**Exercise directions**
From the listing below, copy only the lines running from the line that contains "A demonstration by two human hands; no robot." to the line that contains "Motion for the", both included.

[Opening Exercise data section]

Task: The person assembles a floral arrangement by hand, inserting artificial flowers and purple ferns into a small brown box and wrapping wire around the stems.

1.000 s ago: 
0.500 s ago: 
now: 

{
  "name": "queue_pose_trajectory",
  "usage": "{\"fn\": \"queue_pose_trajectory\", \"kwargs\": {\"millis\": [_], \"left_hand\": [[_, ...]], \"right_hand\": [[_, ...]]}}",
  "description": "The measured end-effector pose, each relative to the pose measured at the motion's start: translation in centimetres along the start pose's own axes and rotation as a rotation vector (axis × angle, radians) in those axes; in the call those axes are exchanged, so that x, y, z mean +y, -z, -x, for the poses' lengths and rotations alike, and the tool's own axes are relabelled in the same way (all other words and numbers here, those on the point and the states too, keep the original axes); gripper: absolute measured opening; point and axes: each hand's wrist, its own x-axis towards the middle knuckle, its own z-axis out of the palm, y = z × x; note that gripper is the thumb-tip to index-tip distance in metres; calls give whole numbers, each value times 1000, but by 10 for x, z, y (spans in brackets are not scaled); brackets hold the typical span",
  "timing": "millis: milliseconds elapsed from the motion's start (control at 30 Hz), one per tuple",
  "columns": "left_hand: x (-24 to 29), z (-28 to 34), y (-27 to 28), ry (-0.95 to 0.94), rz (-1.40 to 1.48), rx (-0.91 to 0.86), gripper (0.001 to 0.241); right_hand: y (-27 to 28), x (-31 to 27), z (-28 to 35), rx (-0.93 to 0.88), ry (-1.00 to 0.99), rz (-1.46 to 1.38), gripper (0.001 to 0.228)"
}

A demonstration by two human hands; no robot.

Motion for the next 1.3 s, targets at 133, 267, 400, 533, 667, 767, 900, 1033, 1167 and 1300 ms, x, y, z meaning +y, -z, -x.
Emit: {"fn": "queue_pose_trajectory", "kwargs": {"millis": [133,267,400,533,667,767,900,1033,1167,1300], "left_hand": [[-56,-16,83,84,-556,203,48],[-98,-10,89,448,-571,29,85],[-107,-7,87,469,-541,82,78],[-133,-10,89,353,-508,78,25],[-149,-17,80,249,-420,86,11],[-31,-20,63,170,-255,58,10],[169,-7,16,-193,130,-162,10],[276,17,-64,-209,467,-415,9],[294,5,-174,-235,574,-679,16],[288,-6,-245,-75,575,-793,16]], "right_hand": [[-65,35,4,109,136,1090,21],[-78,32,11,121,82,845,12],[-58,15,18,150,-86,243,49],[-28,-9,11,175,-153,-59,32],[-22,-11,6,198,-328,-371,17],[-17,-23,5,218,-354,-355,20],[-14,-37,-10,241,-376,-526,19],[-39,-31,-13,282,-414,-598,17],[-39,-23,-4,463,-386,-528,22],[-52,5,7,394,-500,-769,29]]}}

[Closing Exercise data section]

**Expected answer**
A demonstration by two human hands; no robot.

Motion for the next 1.3 s, targets at 133, 267, 400, 533, 667, 767, 900, 1033, 1167 and 1300 ms, x, y, z meaning +y, -z, -x.

No further work remains in this exercise.